Records from a data source
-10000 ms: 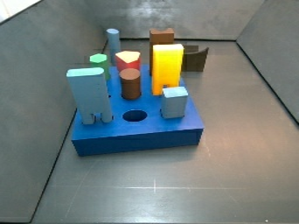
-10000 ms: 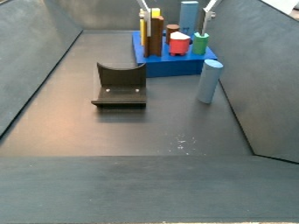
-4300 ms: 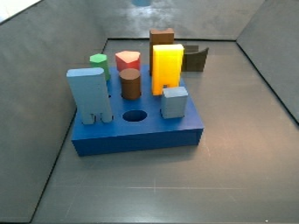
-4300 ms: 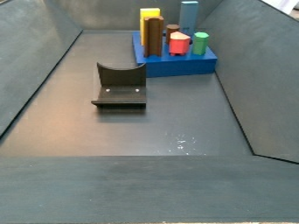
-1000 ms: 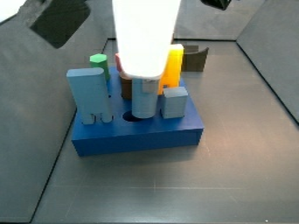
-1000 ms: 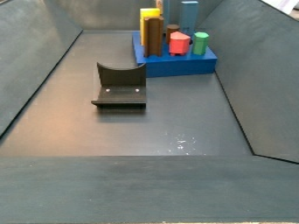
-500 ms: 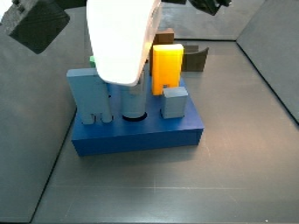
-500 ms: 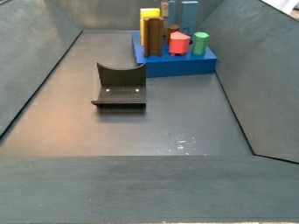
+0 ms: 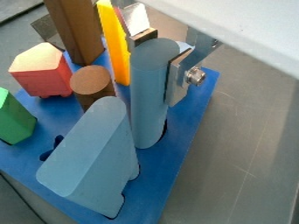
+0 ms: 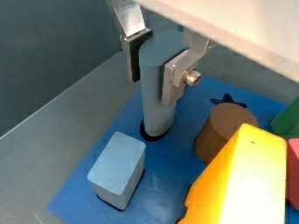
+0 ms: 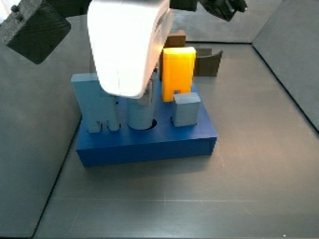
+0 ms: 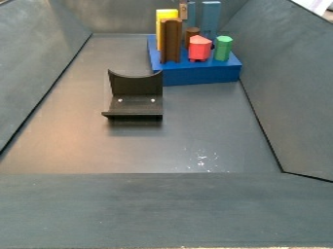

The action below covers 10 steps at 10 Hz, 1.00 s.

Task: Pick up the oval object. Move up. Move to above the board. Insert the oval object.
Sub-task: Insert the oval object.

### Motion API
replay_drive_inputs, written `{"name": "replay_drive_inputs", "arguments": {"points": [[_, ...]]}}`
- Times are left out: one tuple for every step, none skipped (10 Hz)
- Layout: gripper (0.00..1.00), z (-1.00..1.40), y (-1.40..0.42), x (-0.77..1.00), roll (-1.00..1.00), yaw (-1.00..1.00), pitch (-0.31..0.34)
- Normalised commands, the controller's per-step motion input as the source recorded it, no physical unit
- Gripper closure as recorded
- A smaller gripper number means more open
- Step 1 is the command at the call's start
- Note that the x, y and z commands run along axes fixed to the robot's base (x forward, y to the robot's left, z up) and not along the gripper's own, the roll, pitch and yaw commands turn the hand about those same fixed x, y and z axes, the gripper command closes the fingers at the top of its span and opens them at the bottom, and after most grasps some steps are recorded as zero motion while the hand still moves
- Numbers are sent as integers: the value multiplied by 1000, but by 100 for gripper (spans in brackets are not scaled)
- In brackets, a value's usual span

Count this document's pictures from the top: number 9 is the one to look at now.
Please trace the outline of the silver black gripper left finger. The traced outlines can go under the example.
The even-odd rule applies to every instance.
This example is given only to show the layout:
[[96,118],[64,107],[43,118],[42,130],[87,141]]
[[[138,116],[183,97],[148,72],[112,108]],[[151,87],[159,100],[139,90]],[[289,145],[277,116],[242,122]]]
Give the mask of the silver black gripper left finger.
[[146,6],[136,0],[111,0],[112,8],[118,6],[126,20],[130,36],[126,36],[127,50],[135,48],[147,40],[158,38],[158,30],[151,27]]

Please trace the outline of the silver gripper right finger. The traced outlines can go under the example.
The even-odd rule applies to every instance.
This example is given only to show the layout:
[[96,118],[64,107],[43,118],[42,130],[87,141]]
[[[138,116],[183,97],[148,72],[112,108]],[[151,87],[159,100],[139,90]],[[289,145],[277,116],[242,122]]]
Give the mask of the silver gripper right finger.
[[190,85],[199,86],[206,73],[200,63],[218,49],[221,42],[203,32],[188,28],[186,49],[170,61],[164,102],[172,107],[184,98]]

◆ **The task**
From the entries, copy out each line containing the word "trace".

◆ **Exercise result**
Please trace the outline of the silver black gripper left finger. The traced outlines can go under the example.
Please trace the outline of the silver gripper right finger. The traced outlines can go under the example.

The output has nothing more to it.